**Your instructions:** Exactly as written, copy the lines of the data below from the first through the one containing "Should you be willing to segment the black".

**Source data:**

____________________

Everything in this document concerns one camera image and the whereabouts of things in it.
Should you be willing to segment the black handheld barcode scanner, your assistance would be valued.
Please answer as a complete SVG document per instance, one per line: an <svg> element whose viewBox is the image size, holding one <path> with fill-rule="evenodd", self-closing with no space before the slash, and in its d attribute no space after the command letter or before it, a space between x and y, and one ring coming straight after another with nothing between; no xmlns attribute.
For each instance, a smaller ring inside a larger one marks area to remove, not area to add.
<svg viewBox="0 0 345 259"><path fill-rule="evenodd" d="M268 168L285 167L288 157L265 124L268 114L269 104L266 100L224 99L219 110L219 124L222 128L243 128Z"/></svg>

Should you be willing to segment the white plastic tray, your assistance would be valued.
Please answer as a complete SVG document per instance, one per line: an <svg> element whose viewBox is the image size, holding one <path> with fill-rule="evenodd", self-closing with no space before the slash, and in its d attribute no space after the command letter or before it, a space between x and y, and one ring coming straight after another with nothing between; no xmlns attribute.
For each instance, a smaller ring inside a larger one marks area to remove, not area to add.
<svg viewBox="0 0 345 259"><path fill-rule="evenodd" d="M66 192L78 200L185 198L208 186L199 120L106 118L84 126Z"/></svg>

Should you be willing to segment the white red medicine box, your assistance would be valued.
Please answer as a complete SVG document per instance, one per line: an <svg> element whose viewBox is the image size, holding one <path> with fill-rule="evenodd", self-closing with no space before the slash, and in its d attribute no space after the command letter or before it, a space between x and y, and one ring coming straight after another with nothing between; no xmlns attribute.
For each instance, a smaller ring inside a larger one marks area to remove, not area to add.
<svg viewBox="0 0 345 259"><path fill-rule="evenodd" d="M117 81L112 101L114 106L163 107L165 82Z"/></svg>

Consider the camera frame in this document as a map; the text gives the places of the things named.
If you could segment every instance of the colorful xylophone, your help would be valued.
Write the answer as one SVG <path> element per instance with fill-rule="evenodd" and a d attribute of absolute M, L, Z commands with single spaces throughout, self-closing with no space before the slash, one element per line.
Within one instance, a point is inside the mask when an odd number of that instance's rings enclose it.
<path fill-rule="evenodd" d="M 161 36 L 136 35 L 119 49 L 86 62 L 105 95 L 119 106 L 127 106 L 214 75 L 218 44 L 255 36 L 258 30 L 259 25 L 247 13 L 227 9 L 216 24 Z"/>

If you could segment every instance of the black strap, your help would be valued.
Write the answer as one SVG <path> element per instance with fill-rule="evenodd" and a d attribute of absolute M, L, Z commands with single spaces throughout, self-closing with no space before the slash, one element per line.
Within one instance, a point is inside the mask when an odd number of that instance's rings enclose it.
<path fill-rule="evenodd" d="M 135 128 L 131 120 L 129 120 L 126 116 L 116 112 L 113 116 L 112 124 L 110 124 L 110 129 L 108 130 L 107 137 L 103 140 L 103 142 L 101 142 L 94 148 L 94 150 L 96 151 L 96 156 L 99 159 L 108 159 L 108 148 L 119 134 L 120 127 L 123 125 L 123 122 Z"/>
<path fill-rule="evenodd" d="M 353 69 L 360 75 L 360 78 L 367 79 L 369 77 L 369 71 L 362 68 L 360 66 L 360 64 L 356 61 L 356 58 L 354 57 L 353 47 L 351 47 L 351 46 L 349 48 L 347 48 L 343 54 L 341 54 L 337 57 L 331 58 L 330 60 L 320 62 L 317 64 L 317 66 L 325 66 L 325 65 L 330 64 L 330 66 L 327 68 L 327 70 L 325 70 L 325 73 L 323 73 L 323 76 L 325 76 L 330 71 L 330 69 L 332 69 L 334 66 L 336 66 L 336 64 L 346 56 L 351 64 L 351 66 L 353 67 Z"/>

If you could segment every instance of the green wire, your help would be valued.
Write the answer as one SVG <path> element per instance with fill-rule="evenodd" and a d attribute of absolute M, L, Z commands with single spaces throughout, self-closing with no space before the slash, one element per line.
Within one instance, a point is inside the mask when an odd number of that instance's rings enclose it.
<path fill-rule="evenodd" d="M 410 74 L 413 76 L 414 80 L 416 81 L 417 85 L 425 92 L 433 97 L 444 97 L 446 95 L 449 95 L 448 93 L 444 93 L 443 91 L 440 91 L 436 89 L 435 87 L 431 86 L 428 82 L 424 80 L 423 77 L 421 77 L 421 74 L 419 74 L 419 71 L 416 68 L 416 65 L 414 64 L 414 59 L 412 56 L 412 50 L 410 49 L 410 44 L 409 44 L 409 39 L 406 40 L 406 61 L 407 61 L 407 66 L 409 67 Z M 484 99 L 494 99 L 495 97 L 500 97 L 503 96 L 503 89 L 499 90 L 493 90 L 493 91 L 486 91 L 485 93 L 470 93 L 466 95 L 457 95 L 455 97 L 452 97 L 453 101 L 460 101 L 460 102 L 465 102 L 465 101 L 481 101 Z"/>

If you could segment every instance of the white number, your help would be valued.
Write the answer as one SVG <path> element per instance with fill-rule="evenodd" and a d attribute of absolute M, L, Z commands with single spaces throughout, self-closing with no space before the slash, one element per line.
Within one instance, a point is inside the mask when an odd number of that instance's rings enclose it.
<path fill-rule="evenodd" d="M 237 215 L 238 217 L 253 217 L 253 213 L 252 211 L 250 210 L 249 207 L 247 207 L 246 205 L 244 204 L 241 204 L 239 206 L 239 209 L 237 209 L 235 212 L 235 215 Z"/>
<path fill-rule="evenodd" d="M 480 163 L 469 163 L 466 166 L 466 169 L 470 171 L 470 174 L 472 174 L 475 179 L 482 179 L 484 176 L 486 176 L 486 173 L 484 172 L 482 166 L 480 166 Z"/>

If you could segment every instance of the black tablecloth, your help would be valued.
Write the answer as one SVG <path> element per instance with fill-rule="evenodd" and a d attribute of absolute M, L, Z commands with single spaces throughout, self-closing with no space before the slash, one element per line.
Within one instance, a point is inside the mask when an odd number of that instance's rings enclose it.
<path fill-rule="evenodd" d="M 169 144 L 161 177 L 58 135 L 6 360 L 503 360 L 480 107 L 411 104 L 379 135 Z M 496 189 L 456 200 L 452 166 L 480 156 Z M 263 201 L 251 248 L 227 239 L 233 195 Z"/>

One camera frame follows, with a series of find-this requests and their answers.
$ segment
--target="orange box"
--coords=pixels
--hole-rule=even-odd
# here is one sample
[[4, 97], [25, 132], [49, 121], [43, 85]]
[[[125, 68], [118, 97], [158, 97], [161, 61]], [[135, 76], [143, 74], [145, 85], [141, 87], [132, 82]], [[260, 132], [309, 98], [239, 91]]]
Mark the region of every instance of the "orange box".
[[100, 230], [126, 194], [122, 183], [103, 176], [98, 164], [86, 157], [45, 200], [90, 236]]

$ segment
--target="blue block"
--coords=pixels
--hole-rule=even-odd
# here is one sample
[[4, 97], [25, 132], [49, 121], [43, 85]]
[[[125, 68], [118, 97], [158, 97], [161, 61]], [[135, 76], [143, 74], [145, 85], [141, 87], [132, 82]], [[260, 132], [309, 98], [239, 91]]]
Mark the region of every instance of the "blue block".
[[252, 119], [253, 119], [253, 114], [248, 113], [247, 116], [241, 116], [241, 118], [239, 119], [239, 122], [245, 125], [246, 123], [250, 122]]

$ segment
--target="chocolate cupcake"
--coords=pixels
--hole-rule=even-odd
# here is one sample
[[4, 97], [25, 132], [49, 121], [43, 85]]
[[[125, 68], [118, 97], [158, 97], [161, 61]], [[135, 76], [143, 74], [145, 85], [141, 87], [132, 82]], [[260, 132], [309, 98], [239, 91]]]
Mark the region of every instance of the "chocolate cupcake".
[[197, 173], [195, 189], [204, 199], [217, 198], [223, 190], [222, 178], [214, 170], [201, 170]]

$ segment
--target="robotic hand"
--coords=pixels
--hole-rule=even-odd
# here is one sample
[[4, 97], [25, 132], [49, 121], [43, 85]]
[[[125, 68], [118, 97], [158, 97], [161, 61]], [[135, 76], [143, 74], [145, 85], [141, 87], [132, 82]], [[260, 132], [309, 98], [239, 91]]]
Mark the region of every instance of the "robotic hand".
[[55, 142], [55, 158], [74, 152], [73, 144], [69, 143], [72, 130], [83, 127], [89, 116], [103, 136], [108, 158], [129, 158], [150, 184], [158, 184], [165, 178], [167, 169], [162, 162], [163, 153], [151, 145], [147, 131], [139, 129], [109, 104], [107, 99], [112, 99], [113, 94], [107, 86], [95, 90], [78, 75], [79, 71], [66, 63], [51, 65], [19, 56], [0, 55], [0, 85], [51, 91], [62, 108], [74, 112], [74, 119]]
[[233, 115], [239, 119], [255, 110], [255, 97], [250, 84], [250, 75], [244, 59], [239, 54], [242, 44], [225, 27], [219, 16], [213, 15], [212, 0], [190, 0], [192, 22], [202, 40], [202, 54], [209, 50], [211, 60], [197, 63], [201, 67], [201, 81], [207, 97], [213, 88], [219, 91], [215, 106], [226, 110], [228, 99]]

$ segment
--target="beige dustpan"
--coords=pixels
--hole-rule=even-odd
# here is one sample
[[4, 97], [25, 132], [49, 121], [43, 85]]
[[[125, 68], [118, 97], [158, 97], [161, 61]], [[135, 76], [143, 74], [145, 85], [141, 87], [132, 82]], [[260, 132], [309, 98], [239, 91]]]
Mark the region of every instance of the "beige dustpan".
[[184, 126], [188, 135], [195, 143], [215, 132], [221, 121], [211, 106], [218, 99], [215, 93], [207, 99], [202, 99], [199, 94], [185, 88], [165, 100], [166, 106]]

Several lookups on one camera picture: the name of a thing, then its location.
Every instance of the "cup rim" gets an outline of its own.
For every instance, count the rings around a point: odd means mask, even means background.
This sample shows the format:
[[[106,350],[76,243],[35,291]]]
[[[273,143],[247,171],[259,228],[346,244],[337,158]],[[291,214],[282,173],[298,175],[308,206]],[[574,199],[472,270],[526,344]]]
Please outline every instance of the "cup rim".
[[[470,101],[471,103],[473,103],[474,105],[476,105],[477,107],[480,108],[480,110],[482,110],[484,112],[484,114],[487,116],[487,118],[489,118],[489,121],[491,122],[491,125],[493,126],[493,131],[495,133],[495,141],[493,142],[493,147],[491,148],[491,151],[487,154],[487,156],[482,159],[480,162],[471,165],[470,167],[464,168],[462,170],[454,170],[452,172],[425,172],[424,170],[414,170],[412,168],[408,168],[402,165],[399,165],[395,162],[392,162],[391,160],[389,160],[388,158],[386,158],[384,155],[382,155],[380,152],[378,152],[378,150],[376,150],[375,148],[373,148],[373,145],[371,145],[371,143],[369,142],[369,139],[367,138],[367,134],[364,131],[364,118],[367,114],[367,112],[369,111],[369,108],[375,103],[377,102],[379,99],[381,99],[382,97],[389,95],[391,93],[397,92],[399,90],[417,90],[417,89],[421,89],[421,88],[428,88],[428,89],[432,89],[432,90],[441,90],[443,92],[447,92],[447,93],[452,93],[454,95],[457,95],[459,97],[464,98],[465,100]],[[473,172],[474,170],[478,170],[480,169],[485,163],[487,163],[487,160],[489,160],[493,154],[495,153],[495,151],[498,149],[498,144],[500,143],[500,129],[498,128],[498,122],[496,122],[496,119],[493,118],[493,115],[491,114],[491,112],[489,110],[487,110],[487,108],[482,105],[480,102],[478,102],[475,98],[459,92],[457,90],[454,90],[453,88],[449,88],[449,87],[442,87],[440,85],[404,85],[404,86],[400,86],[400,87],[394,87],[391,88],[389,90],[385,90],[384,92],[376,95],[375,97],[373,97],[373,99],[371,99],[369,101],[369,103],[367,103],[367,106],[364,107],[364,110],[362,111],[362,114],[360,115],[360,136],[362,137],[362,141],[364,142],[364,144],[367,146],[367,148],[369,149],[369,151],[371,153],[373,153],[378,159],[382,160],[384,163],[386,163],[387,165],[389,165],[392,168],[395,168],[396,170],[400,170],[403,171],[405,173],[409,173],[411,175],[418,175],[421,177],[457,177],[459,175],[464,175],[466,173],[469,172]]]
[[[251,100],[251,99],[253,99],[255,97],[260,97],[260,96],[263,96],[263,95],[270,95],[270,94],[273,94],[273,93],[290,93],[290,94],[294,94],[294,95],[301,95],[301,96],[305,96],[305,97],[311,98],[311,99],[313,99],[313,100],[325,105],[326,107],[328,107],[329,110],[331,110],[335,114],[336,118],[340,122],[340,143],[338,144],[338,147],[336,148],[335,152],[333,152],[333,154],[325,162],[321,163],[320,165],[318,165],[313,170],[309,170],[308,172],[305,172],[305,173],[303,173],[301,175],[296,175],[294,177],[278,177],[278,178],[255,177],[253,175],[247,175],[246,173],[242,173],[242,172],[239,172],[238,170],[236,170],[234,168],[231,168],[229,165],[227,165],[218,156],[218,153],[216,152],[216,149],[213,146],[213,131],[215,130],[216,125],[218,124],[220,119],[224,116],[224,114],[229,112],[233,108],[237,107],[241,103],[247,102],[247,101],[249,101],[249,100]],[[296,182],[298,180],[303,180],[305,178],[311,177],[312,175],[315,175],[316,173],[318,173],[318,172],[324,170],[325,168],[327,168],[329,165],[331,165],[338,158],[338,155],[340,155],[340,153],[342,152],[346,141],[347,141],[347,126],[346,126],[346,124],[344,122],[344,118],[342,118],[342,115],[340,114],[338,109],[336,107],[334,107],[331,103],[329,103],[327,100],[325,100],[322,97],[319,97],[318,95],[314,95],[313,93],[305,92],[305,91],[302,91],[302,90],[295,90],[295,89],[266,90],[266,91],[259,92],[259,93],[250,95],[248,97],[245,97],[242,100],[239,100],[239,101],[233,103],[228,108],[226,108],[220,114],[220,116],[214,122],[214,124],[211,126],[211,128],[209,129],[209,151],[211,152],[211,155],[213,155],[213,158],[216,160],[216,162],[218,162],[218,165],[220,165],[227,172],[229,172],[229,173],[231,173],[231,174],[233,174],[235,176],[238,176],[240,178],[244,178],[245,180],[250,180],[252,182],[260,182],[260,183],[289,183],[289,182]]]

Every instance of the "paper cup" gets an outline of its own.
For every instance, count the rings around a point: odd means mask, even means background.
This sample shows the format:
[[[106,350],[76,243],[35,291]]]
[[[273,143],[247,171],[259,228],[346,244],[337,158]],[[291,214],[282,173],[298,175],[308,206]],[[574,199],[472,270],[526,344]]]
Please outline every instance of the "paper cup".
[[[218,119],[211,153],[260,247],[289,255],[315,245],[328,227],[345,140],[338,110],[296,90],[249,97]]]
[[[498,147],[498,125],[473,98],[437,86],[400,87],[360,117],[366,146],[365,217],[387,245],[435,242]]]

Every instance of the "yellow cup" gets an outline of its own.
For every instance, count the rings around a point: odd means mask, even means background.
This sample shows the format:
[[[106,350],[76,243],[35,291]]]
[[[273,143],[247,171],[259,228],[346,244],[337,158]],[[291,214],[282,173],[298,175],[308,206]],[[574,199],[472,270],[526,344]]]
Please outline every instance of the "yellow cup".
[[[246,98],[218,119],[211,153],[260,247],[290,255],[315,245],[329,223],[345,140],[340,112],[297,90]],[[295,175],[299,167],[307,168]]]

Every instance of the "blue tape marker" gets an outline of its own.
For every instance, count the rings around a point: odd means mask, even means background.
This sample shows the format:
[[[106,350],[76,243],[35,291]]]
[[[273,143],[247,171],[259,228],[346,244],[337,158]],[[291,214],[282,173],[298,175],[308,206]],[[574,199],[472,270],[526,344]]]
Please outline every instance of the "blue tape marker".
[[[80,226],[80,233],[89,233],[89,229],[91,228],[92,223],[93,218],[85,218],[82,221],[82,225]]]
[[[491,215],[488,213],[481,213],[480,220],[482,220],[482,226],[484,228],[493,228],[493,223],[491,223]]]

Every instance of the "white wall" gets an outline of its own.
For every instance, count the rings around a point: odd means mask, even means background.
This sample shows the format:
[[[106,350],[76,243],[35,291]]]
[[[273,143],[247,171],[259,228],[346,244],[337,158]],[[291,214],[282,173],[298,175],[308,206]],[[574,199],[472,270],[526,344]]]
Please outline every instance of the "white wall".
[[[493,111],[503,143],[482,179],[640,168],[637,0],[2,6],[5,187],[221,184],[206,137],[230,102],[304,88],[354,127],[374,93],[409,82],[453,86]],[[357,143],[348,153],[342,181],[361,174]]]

____________________

**Response:**
Everything in this document concerns one camera image and the whereabouts of things in it.
Should you be willing to segment the black handheld barcode scanner, your assistance would be valued.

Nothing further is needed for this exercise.